STORED DATA =>

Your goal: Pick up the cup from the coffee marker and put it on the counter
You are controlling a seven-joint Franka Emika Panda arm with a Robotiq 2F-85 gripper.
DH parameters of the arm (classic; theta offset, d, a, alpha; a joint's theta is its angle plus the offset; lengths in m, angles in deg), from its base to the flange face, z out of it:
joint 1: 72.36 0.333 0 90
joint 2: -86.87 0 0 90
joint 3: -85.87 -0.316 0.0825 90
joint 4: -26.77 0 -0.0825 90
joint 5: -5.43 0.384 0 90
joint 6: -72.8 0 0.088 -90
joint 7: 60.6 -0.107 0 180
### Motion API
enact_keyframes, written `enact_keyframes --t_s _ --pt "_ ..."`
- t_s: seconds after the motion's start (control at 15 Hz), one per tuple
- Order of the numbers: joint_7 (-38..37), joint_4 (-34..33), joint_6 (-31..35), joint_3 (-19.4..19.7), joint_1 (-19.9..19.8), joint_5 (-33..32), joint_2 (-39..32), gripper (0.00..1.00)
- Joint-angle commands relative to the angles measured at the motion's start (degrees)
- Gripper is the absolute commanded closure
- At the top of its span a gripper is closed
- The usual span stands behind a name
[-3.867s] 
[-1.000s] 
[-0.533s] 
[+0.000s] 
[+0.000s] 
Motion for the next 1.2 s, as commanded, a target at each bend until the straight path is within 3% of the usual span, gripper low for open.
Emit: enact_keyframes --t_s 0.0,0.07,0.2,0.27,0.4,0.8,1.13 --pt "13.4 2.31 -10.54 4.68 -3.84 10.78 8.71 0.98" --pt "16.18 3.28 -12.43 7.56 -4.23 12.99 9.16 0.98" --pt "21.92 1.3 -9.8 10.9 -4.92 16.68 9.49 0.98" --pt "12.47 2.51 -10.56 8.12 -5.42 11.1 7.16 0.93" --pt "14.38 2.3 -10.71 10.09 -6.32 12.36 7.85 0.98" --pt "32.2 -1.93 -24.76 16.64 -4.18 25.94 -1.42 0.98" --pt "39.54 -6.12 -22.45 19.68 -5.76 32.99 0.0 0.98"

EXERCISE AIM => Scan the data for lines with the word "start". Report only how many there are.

RESULT OF THIS TASK => 2